> **Required action**: In the material below, print every line exactly and omit the pictures.

> **Available data**:
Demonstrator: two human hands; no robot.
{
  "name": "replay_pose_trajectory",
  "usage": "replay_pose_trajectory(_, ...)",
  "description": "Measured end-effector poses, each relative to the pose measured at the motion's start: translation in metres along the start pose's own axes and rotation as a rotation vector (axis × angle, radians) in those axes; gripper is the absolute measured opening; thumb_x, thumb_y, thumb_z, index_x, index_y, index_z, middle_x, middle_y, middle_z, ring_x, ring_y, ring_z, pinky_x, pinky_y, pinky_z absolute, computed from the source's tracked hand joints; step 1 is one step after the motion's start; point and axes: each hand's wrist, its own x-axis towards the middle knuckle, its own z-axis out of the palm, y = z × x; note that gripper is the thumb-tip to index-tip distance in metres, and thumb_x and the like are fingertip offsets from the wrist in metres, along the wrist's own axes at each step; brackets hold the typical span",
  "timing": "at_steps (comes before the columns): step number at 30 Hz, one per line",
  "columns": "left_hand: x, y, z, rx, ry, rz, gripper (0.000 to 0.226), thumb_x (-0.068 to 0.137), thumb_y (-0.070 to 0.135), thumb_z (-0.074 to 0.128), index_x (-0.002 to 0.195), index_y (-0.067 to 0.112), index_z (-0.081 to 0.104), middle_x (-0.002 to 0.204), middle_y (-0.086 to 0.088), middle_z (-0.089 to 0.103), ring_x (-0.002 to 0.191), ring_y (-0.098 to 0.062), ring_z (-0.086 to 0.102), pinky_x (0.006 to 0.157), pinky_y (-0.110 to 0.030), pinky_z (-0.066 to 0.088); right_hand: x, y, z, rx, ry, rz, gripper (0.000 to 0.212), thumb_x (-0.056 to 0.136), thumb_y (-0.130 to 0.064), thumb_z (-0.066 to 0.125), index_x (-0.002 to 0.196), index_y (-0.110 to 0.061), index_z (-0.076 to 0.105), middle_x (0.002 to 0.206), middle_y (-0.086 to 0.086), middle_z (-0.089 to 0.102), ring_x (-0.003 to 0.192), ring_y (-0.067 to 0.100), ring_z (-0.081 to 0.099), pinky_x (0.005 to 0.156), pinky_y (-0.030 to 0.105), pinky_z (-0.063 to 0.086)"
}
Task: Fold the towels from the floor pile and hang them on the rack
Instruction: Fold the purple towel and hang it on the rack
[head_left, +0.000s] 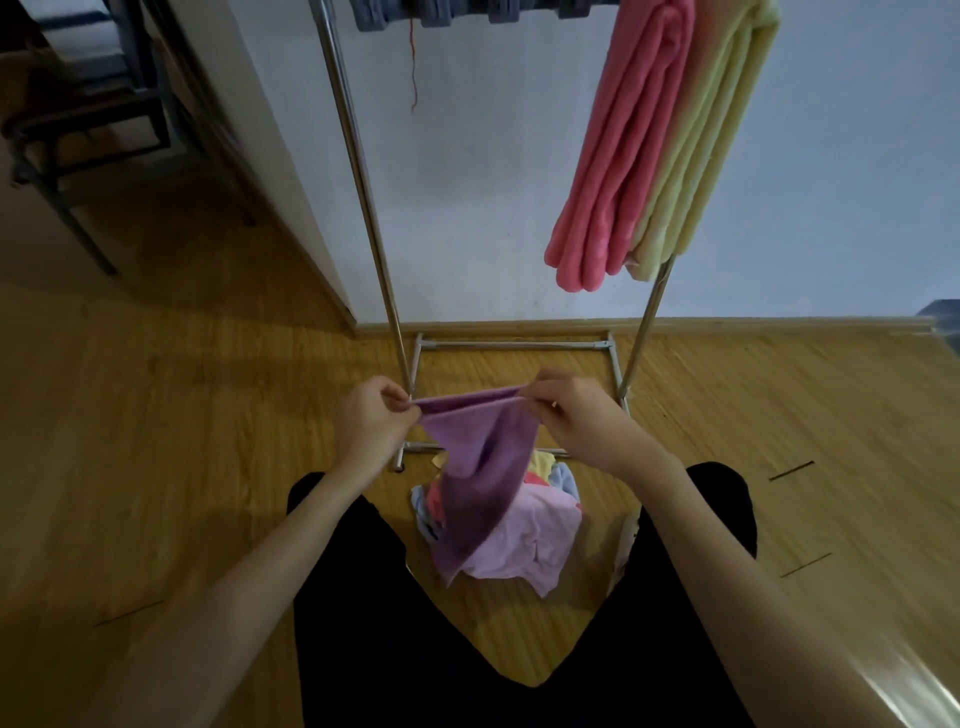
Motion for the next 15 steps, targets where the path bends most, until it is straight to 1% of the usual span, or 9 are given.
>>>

> **Output**:
Demonstrator: two human hands; no robot.
{
  "name": "replay_pose_trajectory",
  "usage": "replay_pose_trajectory(_, ...)",
  "description": "Measured end-effector poses, each relative to the pose measured at the motion's start: translation in metres along the start pose's own axes and rotation as a rotation vector (axis × angle, radians) in those axes; gripper is the absolute measured opening; thumb_x, thumb_y, thumb_z, index_x, index_y, index_z, middle_x, middle_y, middle_z, ring_x, ring_y, ring_z, pinky_x, pinky_y, pinky_z absolute, computed from the source's tracked hand joints; step 1 is one step after the motion's start; point and axes: each hand's wrist, its own x-axis towards the middle knuckle, its own z-axis out of the palm, y = z × x; note that gripper is the thumb-tip to index-tip distance in metres, and thumb_x and the like are fingertip offsets from the wrist in metres, along the wrist's own axes at each step; brackets hold the typical span",
  "timing": "at_steps (comes before the columns): step number at 30 Hz, one per line",
  "columns": "left_hand: x, y, z, rx, ry, rz, gripper (0.000 to 0.226), thumb_x (-0.068 to 0.137), thumb_y (-0.070 to 0.135), thumb_z (-0.074 to 0.128), index_x (-0.002 to 0.195), index_y (-0.067 to 0.112), index_z (-0.081 to 0.104), middle_x (-0.002 to 0.204), middle_y (-0.086 to 0.088), middle_z (-0.089 to 0.103), ring_x (-0.002 to 0.191), ring_y (-0.098 to 0.062), ring_z (-0.086 to 0.102), pinky_x (0.006 to 0.157), pinky_y (-0.110 to 0.030), pinky_z (-0.066 to 0.088); right_hand: x, y, z, rx, ry, rz, gripper (0.000 to 0.212), thumb_x (-0.056 to 0.136), thumb_y (-0.130 to 0.064), thumb_z (-0.066 to 0.125), index_x (-0.002 to 0.196), index_y (-0.110 to 0.061), index_z (-0.076 to 0.105), middle_x (0.002 to 0.206), middle_y (-0.086 to 0.086), middle_z (-0.089 to 0.102), ring_x (-0.003 to 0.192), ring_y (-0.067 to 0.100), ring_z (-0.081 to 0.099), pinky_x (0.005 to 0.156), pinky_y (-0.030 to 0.105), pinky_z (-0.063 to 0.086)"
}
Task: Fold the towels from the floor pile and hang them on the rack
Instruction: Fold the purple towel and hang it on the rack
[head_left, +0.000s] 
Motion for the next 15 steps, targets where the path bends most, until it is straight to 1% of the usual span, or 9 are given.
>>>

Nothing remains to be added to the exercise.